WoosukKwon · web-flow · commit 7e45107f51bc · 2024-02-13T19:52:34.000-08:00
diff --git a/vllm/worker/worker.py b/vllm/worker/worker.py
@@ -84,6 +84,8 @@ def init_model(self, cupy_port: Optional[int] = None) -> None:
             torch.cuda.set_device(self.device)
 
             _check_if_gpu_supports_dtype(self.model_config.dtype)
+            torch.cuda.empty_cache()
+            self.init_gpu_memory = torch.cuda.mem_get_info()[0]
         else:
             raise RuntimeError(
                 f"Not support device type: {self.device_config.device}")
@@ -126,7 +128,9 @@ def profile_num_available_blocks(
         # profiled peak memory.
         torch.cuda.synchronize()
         free_gpu_memory, total_gpu_memory = torch.cuda.mem_get_info()

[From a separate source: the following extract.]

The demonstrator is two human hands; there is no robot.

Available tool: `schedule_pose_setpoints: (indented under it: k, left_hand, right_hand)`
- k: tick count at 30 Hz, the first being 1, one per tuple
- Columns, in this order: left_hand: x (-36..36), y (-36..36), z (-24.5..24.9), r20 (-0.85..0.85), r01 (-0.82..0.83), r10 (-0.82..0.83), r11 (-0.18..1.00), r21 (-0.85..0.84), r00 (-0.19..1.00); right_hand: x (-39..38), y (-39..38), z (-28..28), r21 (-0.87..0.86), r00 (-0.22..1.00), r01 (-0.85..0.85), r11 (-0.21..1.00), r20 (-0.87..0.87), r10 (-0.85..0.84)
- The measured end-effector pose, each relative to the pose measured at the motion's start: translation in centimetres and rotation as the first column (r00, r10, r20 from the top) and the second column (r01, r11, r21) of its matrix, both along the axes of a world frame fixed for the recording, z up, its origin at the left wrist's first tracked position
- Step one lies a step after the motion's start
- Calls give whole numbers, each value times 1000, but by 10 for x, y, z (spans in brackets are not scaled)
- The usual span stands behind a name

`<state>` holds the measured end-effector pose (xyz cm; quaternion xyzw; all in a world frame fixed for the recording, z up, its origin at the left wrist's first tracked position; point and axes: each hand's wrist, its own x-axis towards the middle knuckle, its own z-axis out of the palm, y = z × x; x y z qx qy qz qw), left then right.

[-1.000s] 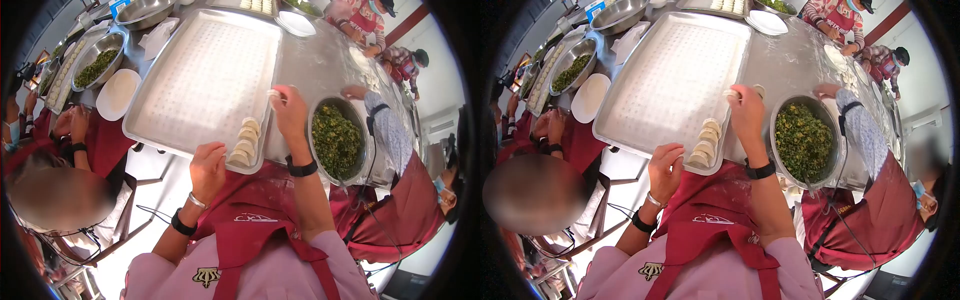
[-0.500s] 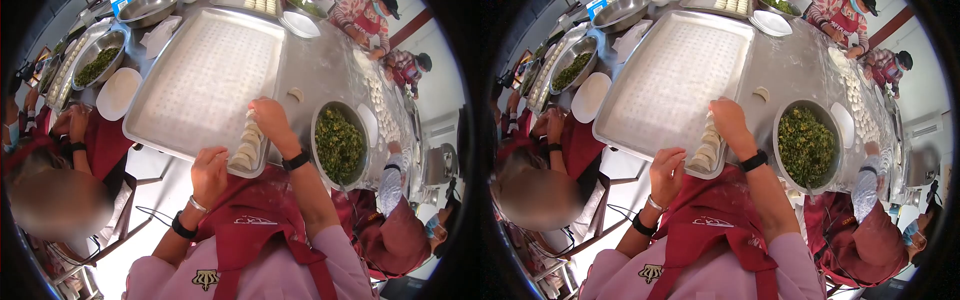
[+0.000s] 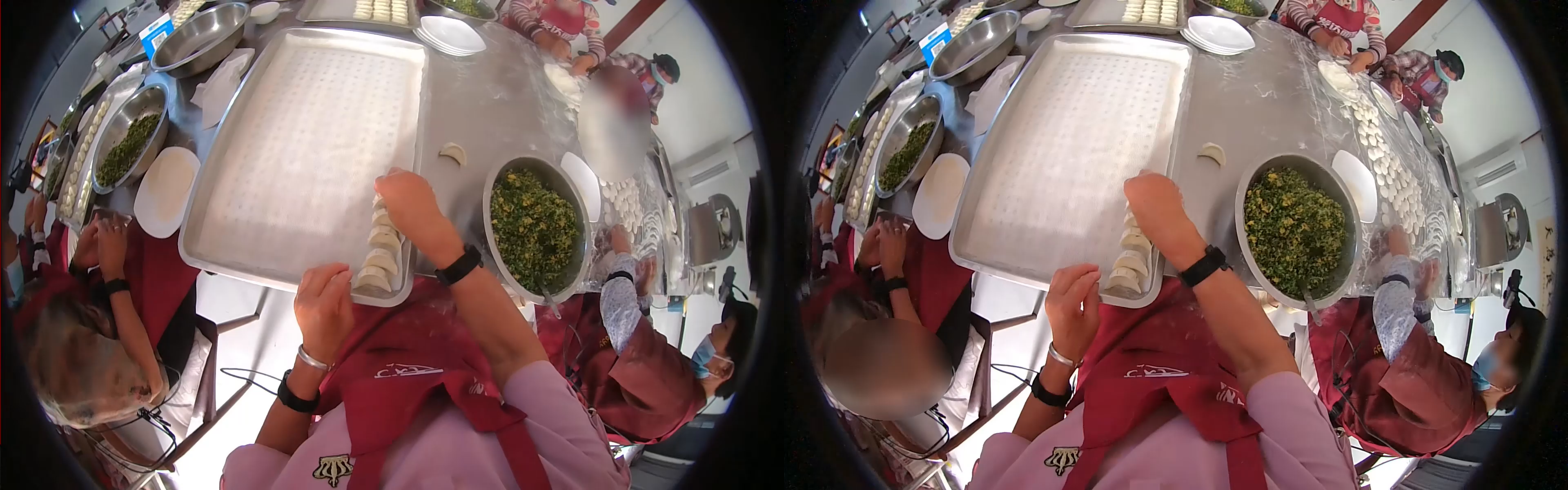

-        peak_memory = total_gpu_memory - free_gpu_memory
+        # NOTE(woosuk): Here we assume that the other processes using the same
+        # GPU did not change their memory usage during the profiling.
+        peak_memory = self.init_gpu_memory - free_gpu_memory
 
         cache_block_size = CacheEngine.get_cache_block_size(
             block_size, cache_dtype, self.model_config, self.parallel_config)